== Task to carry out ==
Repeat only the stretch of lines below that runs from the line with "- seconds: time" through the line with "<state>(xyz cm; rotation", unaltered.

== Supplied data ==
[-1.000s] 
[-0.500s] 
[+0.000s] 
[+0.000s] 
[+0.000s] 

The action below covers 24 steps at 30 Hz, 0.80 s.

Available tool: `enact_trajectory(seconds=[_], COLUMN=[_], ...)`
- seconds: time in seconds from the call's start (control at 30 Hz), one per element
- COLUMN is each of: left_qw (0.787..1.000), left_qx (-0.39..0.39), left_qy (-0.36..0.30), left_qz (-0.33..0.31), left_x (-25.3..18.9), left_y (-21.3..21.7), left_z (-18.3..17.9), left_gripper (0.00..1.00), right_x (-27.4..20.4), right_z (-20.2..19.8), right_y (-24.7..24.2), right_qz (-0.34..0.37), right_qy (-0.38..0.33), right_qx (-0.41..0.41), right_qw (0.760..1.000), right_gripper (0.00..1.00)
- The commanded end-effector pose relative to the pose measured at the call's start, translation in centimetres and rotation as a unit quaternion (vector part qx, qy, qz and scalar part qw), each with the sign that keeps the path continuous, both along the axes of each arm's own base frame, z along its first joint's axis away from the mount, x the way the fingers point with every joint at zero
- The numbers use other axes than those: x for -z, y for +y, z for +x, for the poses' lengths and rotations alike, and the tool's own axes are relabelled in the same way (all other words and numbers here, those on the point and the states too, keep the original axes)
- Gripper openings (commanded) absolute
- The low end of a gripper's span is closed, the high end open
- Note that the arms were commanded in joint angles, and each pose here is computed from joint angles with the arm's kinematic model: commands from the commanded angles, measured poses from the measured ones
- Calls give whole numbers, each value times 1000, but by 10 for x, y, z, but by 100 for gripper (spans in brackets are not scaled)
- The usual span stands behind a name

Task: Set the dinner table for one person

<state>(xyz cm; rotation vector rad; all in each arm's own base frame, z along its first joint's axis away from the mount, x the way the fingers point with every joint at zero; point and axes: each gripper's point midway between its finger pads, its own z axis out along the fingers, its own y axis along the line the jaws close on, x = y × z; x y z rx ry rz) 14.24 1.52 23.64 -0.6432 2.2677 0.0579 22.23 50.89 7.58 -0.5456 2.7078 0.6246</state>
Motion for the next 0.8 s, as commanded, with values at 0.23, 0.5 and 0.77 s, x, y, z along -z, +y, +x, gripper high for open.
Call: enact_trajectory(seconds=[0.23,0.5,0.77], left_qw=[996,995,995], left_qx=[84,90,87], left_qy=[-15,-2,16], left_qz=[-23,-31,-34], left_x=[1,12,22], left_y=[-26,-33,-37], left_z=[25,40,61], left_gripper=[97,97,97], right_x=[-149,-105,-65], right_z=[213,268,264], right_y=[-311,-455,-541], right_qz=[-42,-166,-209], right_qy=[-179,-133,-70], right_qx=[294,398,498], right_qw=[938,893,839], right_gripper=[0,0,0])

== Solution for this task ==
- seconds: time in seconds from the call's start (control at 30 Hz), one per element
- COLUMN is each of: left_qw (0.787..1.000), left_qx (-0.39..0.39), left_qy (-0.36..0.30), left_qz (-0.33..0.31), left_x (-25.3..18.9), left_y (-21.3..21.7), left_z (-18.3..17.9), left_gripper (0.00..1.00), right_x (-27.4..20.4), right_z (-20.2..19.8), right_y (-24.7..24.2), right_qz (-0.34..0.37), right_qy (-0.38..0.33), right_qx (-0.41..0.41), right_qw (0.760..1.000), right_gripper (0.00..1.00)
- The commanded end-effector pose relative to the pose measured at the call's start, translation in centimetres and rotation as a unit quaternion (vector part qx, qy, qz and scalar part qw), each with the sign that keeps the path continuous, both along the axes of each arm's own base frame, z along its first joint's axis away from the mount, x the way the fingers point with every joint at zero
- The numbers use other axes than those: x for -z, y for +y, z for +x, for the poses' lengths and rotations alike, and the tool's own axes are relabelled in the same way (all other words and numbers here, those on the point and the states too, keep the original axes)
- Gripper openings (commanded) absolute
- The low end of a gripper's span is closed, the high end open
- Note that the arms were commanded in joint angles, and each pose here is computed from joint angles with the arm's kinematic model: commands from the commanded angles, measured poses from the measured ones
- Calls give whole numbers, each value times 1000, but by 10 for x, y, z, but by 100 for gripper (spans in brackets are not scaled)
- The usual span stands behind a name

Task: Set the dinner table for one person

<state>(xyz cm; rotation vector rad; all in each arm's own base frame, z along its first joint's axis away from the mount, x the way the fingers point with every joint at zero; point and axes: each gripper's point midway between its finger pads, its own z axis out along the fingers, its own y axis along the line the jaws close on, x = y × z; x y z rx ry rz) 14.24 1.52 23.64 -0.6432 2.2677 0.0579 22.23 50.89 7.58 -0.5456 2.7078 0.6246</state>

The requested output is complete.